After a time perhaps the tenant man looked about – at the pump put in ten years ago, with a goose-neck handle and iron flowers on the spout, at the chopping block where a thousand chickens had been killed, at the hand plow lying in the shed, and the patent crib hanging in the rafters over it.

The children crowded about the women in the houses. What we going to do, Ma? Where we going to go?

The women said, We don’t know, yet. Go out and play. But don’t go near your father. He might whale you if you go near him. And the women went on with the work, but all the time they watched the men squatting in the dust – perplexed and figuring.

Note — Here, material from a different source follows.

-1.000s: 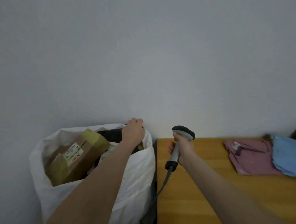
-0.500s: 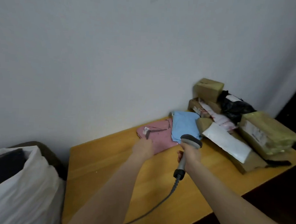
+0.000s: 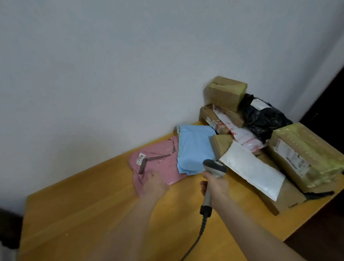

Georgia O'Keeffe Bones and Red Hills

The tractors came over the roads and into the fields, great crawlers moving like insects, having the incredible strength of insects. They crawled over the ground, laying the track and rolling on it and picking it up. Diesel tractors, puttering while they stood idle; they thundered when they moved, and then settled down to a droning roar.

Snubnosed monsters, raising the dust and sticking their snouts into it, straight down the country, across the country, through fences, through dooryards, in and out of gullies in straight lines. They did not run on the ground, but on their own roadbeds. They ignored hills and gulches, water courses, fences, houses.

The man sitting in the iron seat did not look like a man; gloved, goggled, rubber dust mask over nose and mouth, he was a part of the monster, a robot in the seat. The thunder of the cylinders sounded through the country, became one with the air and the earth, so that earth and air muttered in sympathetic vibration. The driver could not control it – straight across country it went, cutting through a dozen farms and straight back. A twitch at the controls could swerve the cat’, but the driver’s hands could not twitch because the monster that built the tractors, the monster that sent the tractor out, had somehow got into the driver’s hands, into his brain and muscle, had goggled him and muzzled him – goggled his mind, muzzled his speech, goggled his perception, muzzled his protest. He could not see the land as it was, he could not smell the land as it smelled; his feet did not stamp the clods or feel the warmth and power of the earth. He sat in an iron seat and stepped on iron pedals. He could not cheer or beat or curse or encourage the extension of his power, and because of this he could not cheer or whip or curse or encourage himself. He did not know or own or trust or beseech the land. If a seed dropped did not germinate, it was nothing. If the young thrusting plant withered in drought or drowned in a flood of rain, it was no more to the driver than to the tractor.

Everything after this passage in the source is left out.